**Your task:** Below are the records; give again exactly the lines from the one containing "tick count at" through the one containing "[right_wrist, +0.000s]", leaving out pictures.
** Opening Information provided block **
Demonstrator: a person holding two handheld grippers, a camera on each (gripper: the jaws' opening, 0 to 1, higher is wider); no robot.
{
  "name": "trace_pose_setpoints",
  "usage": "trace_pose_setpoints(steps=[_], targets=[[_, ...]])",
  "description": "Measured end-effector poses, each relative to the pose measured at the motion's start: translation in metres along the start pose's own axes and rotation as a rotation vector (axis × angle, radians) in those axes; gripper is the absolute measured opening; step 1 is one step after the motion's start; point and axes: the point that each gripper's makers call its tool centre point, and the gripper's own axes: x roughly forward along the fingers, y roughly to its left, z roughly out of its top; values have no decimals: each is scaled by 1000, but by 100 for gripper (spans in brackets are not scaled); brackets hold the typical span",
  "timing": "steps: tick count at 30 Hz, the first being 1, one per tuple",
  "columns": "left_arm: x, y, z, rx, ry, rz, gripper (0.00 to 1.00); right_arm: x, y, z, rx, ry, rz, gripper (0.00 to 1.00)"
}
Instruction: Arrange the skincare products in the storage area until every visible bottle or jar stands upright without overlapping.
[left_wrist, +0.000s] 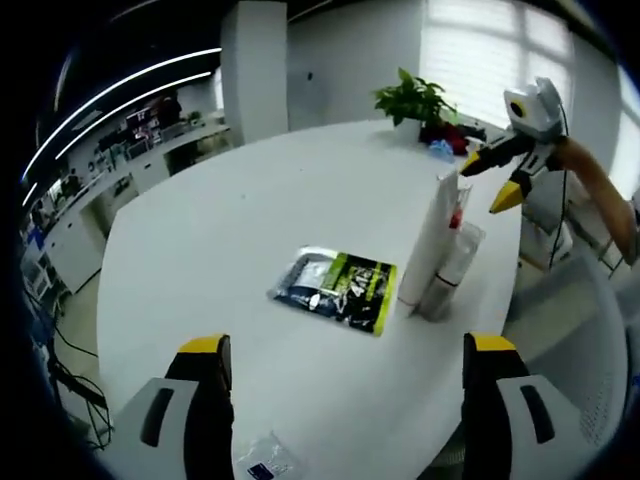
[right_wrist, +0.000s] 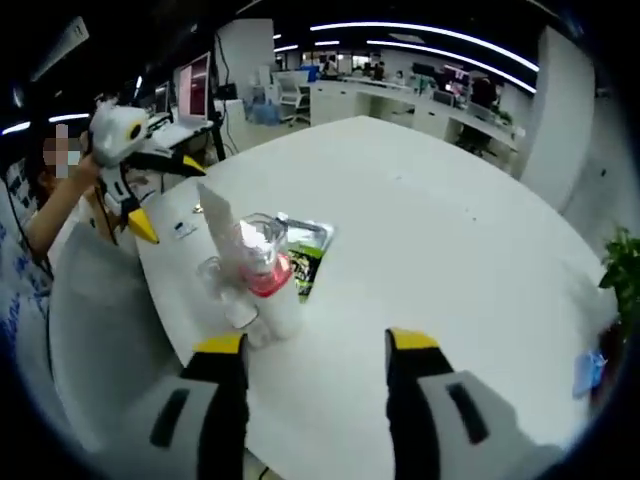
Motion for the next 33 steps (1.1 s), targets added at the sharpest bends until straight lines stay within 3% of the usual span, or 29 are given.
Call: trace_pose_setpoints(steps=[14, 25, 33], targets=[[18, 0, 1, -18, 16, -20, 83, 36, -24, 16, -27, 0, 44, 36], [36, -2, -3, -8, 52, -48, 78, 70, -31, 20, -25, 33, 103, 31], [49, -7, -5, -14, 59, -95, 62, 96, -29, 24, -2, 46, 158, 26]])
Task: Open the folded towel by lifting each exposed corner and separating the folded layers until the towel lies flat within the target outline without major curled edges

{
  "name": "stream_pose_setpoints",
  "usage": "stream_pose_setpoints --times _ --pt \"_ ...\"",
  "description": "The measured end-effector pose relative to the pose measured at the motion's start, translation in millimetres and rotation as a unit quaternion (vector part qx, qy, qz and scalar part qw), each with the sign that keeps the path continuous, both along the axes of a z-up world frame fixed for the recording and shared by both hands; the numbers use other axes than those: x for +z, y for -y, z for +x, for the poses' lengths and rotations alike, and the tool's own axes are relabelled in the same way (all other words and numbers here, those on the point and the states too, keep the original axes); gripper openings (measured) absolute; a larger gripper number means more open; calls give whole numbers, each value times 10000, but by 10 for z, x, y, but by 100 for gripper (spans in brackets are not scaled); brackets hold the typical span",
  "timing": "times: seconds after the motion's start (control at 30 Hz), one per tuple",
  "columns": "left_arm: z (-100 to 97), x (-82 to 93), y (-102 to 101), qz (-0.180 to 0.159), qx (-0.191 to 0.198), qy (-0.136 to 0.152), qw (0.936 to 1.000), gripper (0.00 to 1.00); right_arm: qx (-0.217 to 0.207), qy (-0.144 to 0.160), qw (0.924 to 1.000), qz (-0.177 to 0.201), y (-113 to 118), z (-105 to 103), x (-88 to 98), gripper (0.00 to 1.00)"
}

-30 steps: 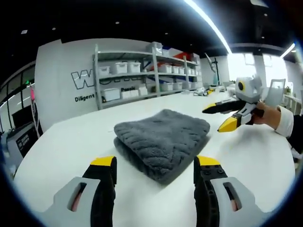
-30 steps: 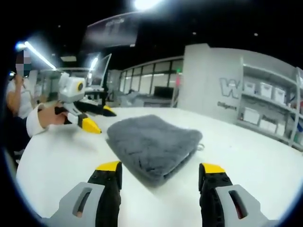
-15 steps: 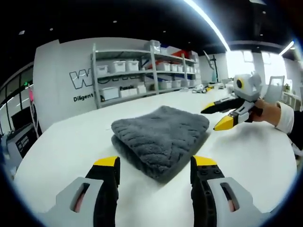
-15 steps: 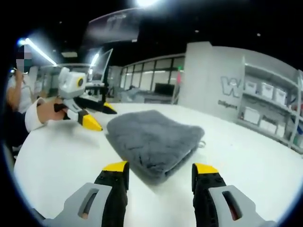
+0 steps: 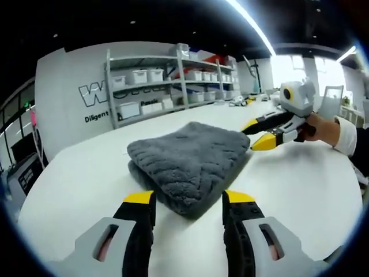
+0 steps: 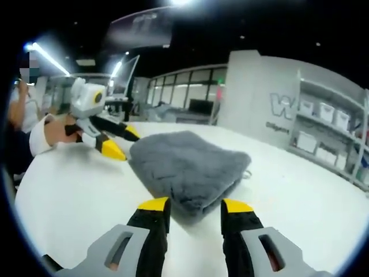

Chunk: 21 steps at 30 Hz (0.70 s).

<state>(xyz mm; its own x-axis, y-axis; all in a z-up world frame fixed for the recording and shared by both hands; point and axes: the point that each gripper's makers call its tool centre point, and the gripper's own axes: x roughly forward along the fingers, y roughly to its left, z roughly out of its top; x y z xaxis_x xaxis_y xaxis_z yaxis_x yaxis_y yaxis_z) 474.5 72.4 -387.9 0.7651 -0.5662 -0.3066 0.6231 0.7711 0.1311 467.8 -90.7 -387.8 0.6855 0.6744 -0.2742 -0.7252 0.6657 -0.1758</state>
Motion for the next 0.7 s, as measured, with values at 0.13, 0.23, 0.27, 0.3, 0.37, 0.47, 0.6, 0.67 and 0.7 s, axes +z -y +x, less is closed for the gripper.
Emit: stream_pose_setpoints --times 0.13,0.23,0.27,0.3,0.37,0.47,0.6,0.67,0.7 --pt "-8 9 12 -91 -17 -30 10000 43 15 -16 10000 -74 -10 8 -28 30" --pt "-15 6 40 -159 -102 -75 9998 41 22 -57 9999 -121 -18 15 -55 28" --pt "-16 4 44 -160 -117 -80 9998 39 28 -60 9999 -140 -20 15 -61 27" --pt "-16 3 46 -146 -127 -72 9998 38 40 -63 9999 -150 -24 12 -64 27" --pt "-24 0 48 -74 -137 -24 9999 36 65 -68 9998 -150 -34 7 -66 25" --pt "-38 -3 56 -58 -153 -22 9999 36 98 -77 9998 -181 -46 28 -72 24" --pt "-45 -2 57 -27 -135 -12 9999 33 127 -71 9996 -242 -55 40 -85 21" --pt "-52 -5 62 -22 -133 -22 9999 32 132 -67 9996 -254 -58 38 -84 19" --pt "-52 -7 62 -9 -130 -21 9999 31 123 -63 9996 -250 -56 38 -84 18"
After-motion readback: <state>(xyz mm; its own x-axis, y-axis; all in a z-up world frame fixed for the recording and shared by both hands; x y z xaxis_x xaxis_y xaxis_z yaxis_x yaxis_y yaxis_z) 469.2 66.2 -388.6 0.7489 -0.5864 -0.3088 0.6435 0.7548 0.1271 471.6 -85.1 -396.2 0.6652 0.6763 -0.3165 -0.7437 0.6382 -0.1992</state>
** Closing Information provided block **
**Answer to the exercise:**
  "timing": "steps: tick count at 30 Hz, the first being 1, one per tuple",
  "columns": "left_arm: x, y, z, rx, ry, rz, gripper (0.00 to 1.00); right_arm: x, y, z, rx, ry, rz, gripper (0.00 to 1.00)"
}
Instruction: Arrange the skincare products in the storage area until every visible bottle or jar stands upright without overlapping.
[left_wrist, +0.000s] 
[right_wrist, +0.000s] 

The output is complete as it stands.